Plan de localisation de la fouille.
Lycée Saint-Euverte, Orléans (Loiret), 1996.
© Hervé Herment, InrapDescription
Installé dans les anciens locaux de l'abbaye Saint-Euverte, le lycée du même nom a eu besoin de créer de nouveaux bâtiments. De précédents travaux menés en 1989 avaient déjà donné lieu à une fouille le long de la clôture sud-est de l'ancienne abbaye. Les aménagements de 1996, le long de la clôture sud, ont permis une seconde fouille, sur une surface d'environ 600 m2. Cette exploration a mis en évidence la présence de parcelles bâties encadrées par des voies durant les trois premiers siècles de notre ère, puis l'apparition de sépultures au Ve siècle et, enfin, l'intégration de cet espace dans l'abbaye Saint-Euverte au Moyen Âge.Résultats
Le Haut-Empire : un espace urbanisé
Alors qu'il était rural à l'époque gauloise, ce secteur d'Orléans est intégré à l'espace urbain dans les premières décennies du Ier siècle de notre ère. Un vaste programme de lotissement est alors mis en place sur le plateau dominant la Loire, au nord-est de l'agglomération protohistorique.
Sur le site, deux rues perpendiculaires sont construites. La rue est-ouest, large de 7 m, bute à l'est sur la rue nord-sud (large de 9 m), au-delà de laquelle elle ne se prolonge pas. Cet axe-ci se poursuit vers le nord pour déboucher sur une place importante marquant l'entrée de la ville.
Au carrefour des deux rues se distribuent des parcelles dont les emprises n'ont pas varié au cours des trois siècles suivants. Deux d'entre elles ont pu être partiellement étudiées. Chaque parcelle contient une maison, appuyée contre la rue nord, ainsi qu'un puits et des dépotoirs. Les habitations sont construites principalement en bois et en terre et décorées d'enduits peints ainsi que, pour l'une d'elles au moins, de mosaïque.
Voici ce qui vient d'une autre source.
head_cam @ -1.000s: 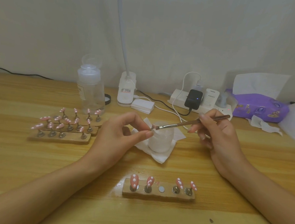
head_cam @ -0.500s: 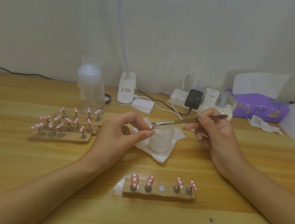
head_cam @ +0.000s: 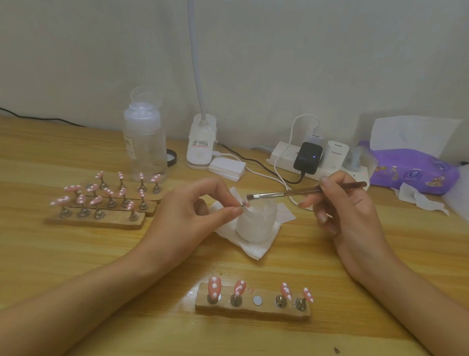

À la charnière des Ier et IIe siècles, les maisons sont reconstruites plus au sud, en dehors de la fouille. Seules ont pu être étudiées les cours, pourvues chacune d'une cave, d'un puits, de dépotoirs et de petites constructions aux fonctions mal identifiées.
Le Bas-Empire : une vocation funéraire
Les parcelles sont abandonnées au début du IIIe siècle pour l'une, un siècle plus tard pour l'autre. Les derniers bâtiments sont alors détruits, les matériaux récupérés, et l'espace recouvert d'une épaisse couche de terre végétale faisant également disparaître les voies. C'en est fini du découpage parcellaire antique.
Le secteur retrouve une position excentrée, en dehors de la ville qui s'enferme à l'intérieur du rempart dans la seconde moitié du IVe siècle. Le site devient un lieu d'inhumation au IVe-Ve siècle, probablement par l'extension d'une nécropole se développant depuis le IIe siècle plus au nord.
À partir du Moyen Âge : un établissement religieux
Après l'arrêt des inhumations sur le site, l'espace n'accueille plus de construction et semble rester en friche ou dévolu à des cultures. On ignore les motifs de cette transformation, mais il est possible qu'elle soit à mettre en relation avec une réorganisation profonde de l'espace funéraire, les inhumations étant désormais pratiquées de préférence à proximité de tombes de saints ou de saintes.
Or, à 100 m au nord du site, est attesté au IXe siècle l'oratoire supposément construit sur le tombeau de saint Euverte, évêque d'Orléans mort à la fin du IVe siècle. Cet oratoire se développe rapidement et devient une des plus importantes abbayes de la ville. L'église actuelle est construite dans la seconde moitié du XIIe siècle, le cloître dans les décennies qui suivent. Le site qui a été fouillé est lui-même intégré aux jardins de l'abbaye au plus tard au XIVe siècle.
Les bâtiments de l'abbaye, et notamment l'église, sont en partie détruits lors de la guerre de Cent Ans (1358-1428). Englobée dans la nouvelle enceinte, l'église est de nouveau endommagée lors des guerres de Religion (1562 et 1567). L'abbaye est finalement reconstruite à partir du XVIIe siècle. Des bâtiments se succèdent sur le site, encadrant un porche donnant accès à une place aujourd'hui disparue.
L'époque contemporaine : de l'église à l'école
L'abbaye est supprimée à la Révolution et ses bâtiments connaissent des affectations diverses jusqu'à ce que, à nouveau réunis sous l'autorité religieuse, ils accueillent un établissement scolaire catholique à partir de 1880.
Les bâtiments et le porche disparaissent dans la seconde moitié du XXe siècle, lors de la création d'une salle de classe. C'est cette dernière qui a été détruite en 1996 pour laisser place à une nouvelle construction.